O fenômeno é cada vez mais evidente entre beldades. Famosas pelo visual, elas se tornam obcecadas por manter a linha a qualquer preço, e lá se vão seios, bochechas e demais curvas. Em pouco tempo, viram pele e osso, em uma síndrome que já está sendo chamada de "atorexia" – a aparente anorexia de atores, atrizes e outras celebridades.
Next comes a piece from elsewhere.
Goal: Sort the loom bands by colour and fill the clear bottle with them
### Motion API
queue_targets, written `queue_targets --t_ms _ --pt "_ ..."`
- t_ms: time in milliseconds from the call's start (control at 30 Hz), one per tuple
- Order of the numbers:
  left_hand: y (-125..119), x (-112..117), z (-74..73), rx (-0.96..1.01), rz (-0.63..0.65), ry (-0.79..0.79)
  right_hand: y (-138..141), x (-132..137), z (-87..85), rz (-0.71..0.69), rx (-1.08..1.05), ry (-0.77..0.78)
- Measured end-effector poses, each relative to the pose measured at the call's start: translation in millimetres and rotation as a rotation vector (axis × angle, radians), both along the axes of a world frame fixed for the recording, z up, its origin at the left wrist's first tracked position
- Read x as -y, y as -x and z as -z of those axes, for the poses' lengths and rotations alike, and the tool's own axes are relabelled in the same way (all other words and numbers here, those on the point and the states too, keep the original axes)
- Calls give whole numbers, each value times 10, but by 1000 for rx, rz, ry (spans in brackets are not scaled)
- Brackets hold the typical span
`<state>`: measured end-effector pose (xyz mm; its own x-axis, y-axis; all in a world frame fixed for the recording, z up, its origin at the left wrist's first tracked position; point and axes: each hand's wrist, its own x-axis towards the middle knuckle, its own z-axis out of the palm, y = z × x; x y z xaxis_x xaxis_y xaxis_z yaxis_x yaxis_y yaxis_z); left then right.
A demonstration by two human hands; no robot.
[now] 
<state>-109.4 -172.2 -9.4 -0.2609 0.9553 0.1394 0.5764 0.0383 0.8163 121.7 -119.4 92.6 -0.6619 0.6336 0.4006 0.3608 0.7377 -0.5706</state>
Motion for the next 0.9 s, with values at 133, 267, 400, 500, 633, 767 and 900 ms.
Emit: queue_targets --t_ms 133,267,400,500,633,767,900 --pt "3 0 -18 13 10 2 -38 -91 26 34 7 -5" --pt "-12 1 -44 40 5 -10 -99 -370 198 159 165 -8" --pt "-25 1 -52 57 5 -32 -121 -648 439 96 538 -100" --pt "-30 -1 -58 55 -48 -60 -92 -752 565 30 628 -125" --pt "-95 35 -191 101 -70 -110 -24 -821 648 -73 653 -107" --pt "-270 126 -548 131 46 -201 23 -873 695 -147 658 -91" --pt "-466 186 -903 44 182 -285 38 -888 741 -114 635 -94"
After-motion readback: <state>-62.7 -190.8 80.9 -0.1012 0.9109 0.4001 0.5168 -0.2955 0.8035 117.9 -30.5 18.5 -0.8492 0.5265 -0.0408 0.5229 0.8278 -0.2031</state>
As espantosamente magras do momento são a modelo Eva Herzigova, famosa depois de estrelar uma campanha de sutiãs – o que exige seios minimamente fartos –, e a novata Elizabeth Jagger, filha do roqueiro Mick Jagger. Em suas últimas aparições, ambas causaram um alvoroço entre o povo da moda, já bem acostumado a modelos esquálidas.

 

Eu traio, nós traímos

Dos jornais de economia, o executivo americano Jack Welch, renomado como o gênio da GE, migrou miseravelmente para as colunas de fofoca. A queda aconteceu quando veio a público o caso extraconjugal com uma editora da veneranda Harvard Business Review. Agora, "fontes" ligadas a Welch andam espalhando uma fofoca que a maioria dos homens preferiria manter em segredo: a mulher traída, Jane Beasley Welch, também tinha um amante. E que amante. Alto, loiro, motorista, guarda-costas e, ainda por cima, italiano. A revelação constrangedora tem um motivo sólido: Jane disputa na Justiça um naco da fortuna do executivo aposentado, calculada em 1 bilhão de dólares.

 

Paz, amor e maiô

Divulgação


Representante do Brasil no concurso de Miss Mundo, a catarinense Taiza Thomsen, 1,79 metro "e meio", 60 quilos e olhos azuis, chegou a temer por sua vida na Nigéria, onde mais de 200 pessoas morreram nos confrontos entre muçulmanos e cristãos, em protesto contra o evento. De Londres, para onde a festa foi transferida na semana passada, ela falou a VEJA:

Veja – Por que você quis ser miss?
Taiza – Sempre vi a miss como uma espécie de Lady Di, que ajuda as pessoas, e queria poder fazer o bem não só no meu Estado, mas no Brasil e no mundo inteiro. Somos embaixatrizes da paz.

Veja – Em lugar de paz, houve um banho de sangue na Nigéria. O concurso deveria ser cancelado?
Taiza – Não. Rezo toda noite e acho que, se estivesse errado continuar, alguma coisa me mostraria isso. Está havendo uma distorção. Estamos aqui pela harmonia das nações, nunca quisemos ofender ninguém.

Veja – O que você achou do artigo que foi estopim das manifestações na Nigéria?
Taiza – Acho que uma caneta pode tirar a vida de muitas pessoas.

Veja – Se você, como ex-estudante de jornalismo, tivesse escrito o tal artigo, o que faria agora?
Taiza – Se eu colocasse a vida de muitas pessoas em risco, aceitaria a condenação que me dessem. Se fosse condenada à morte, não contestaria, não fugiria.

Veja – Manter o concurso é uma forma de luta pela liberdade de expressão e contra o obscurantismo?
Taiza – Acho que sim, porque as pessoas estão revoltadas contra uma coisa boa. Só queremos arrecadar dinheiro para dar às crianças carentes.

Veja – Se você ganhar este, qual será seu discurso?
Taiza – Primeiro quero agradecer a Deus e à minha família. Depois, quero desejar paz ao mundo inteiro.